Yes I agree with the plan here.. Take out commit_siblings, default
commit_delay to zero (which  is already the case)  and add a warning
in the docs that it will slow down your commits (on an individual
basis).

The only reason I still want to keep commit_delay is to make it act as
a controller or drummer if you will.. ( if you have read the book:
"Theory of contstraints" by Dr Eli Goldratt)

Thanks.
Regards,
Jignesh

Re: Group commit and commit delay/siblings

From
Tom Lane
Date:
Greg Smith <greg@2ndquadrant.com> writes:
> And the expensive part of the overhead beyond the delay itself is
> CountActiveBackends(), which iterates over the entire procArray
> structure.

I could have sworn we'd refactored that to something like
    bool ThereAreAtLeastNActiveBackends(int n)
which could drop out of the loop as soon as it'd established what we
really need to know.  In general it's unclear that this'd really save
much, since in a large fraction of executions the answer would be
"no", and then you can't drop out of the loop early, or at least not
very early.  But it clearly wins when n == 0 since then you can just
return true on sight.

> As for why this somewhat weird feature hasn't been removed yet, it's
> mainly because we have some benchmarks from Jignesh proving its value in
> the hands of an expert.

Removal has been proposed several times, but as long as it's off by
default, it's fairly harmless to leave it there.  I rather expect
it'll stay as it is until someone proposes something that actually works
better.  In particular I see no advantage in simply deleting some of the
parameters to the existing code.  I'd suggest that we just improve the
coding so that we don't scan ProcArray at all when commit_siblings is 0.

(I do agree with improving the docs to warn people away from assuming
this is a knob to frob mindlessly.)

            regards, tom lane

Re: Group commit and commit delay/siblings

From
Jignesh Shah
Date:
On Tue, Dec 7, 2010 at 1:55 AM, Tom Lane <tgl@sss.pgh.pa.us> wrote:
> Greg Smith <greg@2ndquadrant.com> writes:
>> And the expensive part of the overhead beyond the delay itself is
>> CountActiveBackends(), which iterates over the entire procArray
>> structure.
>
> I could have sworn we'd refactored that to something like
>        bool ThereAreAtLeastNActiveBackends(int n)
> which could drop out of the loop as soon as it'd established what we
> really need to know.  In general it's unclear that this'd really save
> much, since in a large fraction of executions the answer would be
> "no", and then you can't drop out of the loop early, or at least not
> very early.  But it clearly wins when n == 0 since then you can just
> return true on sight.
>
>> As for why this somewhat weird feature hasn't been removed yet, it's
>> mainly because we have some benchmarks from Jignesh proving its value in
>> the hands of an expert.
>
> Removal has been proposed several times, but as long as it's off by
> default, it's fairly harmless to leave it there.  I rather expect
> it'll stay as it is until someone proposes something that actually works
> better.  In particular I see no advantage in simply deleting some of the
> parameters to the existing code.  I'd suggest that we just improve the
> coding so that we don't scan ProcArray at all when commit_siblings is 0.
>
> (I do agree with improving the docs to warn people away from assuming
> this is a knob to frob mindlessly.)
>
>                        regards, tom lane
>

In that case I propose that we support commit_siblings=0 which is not
currently supported.
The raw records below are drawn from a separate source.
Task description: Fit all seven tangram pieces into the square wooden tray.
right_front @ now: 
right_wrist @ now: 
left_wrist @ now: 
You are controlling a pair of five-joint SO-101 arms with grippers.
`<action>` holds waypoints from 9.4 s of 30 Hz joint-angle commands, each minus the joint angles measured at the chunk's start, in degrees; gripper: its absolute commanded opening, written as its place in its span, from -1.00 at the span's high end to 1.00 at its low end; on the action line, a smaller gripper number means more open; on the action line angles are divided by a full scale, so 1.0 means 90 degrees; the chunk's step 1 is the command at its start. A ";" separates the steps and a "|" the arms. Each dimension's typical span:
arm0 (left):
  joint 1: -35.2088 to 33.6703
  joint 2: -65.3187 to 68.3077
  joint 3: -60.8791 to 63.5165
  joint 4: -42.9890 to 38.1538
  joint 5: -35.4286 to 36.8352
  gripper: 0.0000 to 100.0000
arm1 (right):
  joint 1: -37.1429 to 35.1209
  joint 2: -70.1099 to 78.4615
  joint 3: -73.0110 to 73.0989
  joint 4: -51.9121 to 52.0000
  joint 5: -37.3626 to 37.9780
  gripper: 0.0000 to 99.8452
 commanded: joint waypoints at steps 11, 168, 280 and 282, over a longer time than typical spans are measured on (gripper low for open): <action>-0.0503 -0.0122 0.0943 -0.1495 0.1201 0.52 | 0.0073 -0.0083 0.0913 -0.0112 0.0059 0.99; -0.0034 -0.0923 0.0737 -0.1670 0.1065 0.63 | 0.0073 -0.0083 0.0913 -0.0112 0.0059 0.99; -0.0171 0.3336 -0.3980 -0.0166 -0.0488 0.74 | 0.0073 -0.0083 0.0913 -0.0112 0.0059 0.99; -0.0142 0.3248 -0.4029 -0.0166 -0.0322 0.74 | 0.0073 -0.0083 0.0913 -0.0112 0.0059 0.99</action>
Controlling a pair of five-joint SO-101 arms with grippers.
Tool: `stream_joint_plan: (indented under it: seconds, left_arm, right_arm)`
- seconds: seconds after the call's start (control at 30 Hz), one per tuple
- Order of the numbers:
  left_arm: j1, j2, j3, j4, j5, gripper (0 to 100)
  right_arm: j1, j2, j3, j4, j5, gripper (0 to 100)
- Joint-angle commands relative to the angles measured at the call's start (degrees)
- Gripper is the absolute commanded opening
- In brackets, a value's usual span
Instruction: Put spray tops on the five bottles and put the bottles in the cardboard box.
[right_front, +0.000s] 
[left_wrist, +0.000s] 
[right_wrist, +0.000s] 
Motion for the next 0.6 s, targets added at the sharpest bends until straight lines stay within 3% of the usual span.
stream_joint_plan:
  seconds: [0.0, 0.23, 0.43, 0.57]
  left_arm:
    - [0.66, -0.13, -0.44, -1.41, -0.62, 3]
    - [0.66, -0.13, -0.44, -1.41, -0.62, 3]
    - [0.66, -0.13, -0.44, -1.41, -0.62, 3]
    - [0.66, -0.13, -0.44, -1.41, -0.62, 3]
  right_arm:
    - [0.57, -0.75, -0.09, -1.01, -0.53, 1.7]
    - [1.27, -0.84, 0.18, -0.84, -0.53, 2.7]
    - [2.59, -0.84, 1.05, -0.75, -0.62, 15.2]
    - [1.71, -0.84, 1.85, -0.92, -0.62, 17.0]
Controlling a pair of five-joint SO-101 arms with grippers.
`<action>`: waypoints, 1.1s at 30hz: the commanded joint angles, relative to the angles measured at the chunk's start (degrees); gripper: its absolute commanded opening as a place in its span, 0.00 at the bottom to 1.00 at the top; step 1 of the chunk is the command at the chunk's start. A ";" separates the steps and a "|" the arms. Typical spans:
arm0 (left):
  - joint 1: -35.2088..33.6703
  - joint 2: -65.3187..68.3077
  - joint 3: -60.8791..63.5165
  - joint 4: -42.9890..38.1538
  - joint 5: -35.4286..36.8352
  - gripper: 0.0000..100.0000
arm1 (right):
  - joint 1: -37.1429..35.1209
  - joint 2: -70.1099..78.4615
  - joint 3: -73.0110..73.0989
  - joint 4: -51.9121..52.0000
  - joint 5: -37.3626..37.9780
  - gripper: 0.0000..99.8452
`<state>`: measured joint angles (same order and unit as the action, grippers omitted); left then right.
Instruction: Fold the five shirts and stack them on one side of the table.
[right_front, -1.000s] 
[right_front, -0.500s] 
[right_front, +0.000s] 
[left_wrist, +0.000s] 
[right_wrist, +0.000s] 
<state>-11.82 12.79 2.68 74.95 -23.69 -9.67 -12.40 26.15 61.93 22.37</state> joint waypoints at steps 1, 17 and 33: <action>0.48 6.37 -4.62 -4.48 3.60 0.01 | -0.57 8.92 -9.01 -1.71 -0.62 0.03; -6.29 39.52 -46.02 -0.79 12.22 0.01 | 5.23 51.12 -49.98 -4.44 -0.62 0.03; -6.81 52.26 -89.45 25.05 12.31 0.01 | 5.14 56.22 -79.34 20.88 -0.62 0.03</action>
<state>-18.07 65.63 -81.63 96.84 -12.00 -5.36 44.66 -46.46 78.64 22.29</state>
Minimal value for commit_siblings  is currently
1. If we support commit_siblings=0 then it should short-circuit that
function call which is often what I do in my tests with commit_delay.

Thanks.
Regards,
Jignesh

Re: Group commit and commit delay/siblings

From
Greg Smith
Date:
Jignesh Shah wrote:
> On Tue, Dec 7, 2010 at 1:55 AM, Tom Lane <tgl@sss.pgh.pa.us> wrote:
>
>> I could have sworn we'd refactored that to something like
>>        bool ThereAreAtLeastNActiveBackends(int n)
>> which could drop out of the loop as soon as it'd established what we
>> really need to know...I'd suggest that we just improve the
>> coding so that we don't scan ProcArray at all when commit_siblings is 0.
>>
>> (I do agree with improving the docs to warn people away from assuming
>> this is a knob to frob mindlessly.)
>>
> In that case I propose that we support commit_siblings=0 which is not
> currently supported. Minimal value for commit_siblings  is currently
> 1. If we support commit_siblings=0 then it should short-circuit that
> function call which is often what I do in my tests with commit_delay.
>

Everybody should be happy now:  attached patch refactors the code to
exit as soon as the siblings count is exceeded, short-circuits with no
scanning of ProcArray if the minimum is 0, and allows setting the
siblings to 0 to enable that shortcut:

postgres# select name,setting,min_val,max_val from pg_settings where
name='commit_siblings';
      name       | setting | min_val | max_val
-----------------+---------+---------+---------
 commit_siblings | 5       | 0       | 1000

It also makes it clear in the docs that a) group commit happens even
without this setting being touched, and b) it's unlikely to actually
help anyone.  Those are the two parts that seem to confuse people
whenever this comes up.  Thanks to Rob and the rest of the Facebook
commentators for helping highlight exactly what was wrong with the way
those were written.  (It almost makes up for the slight distaste I get
from seeing "Greg likes MySQL at Facebook" on my Wall after joining in
that discussion)

I can't rebuild the docs on the system I wrote this on at the moment; I
hope I didn't break anything with my edits but didn't test that yet.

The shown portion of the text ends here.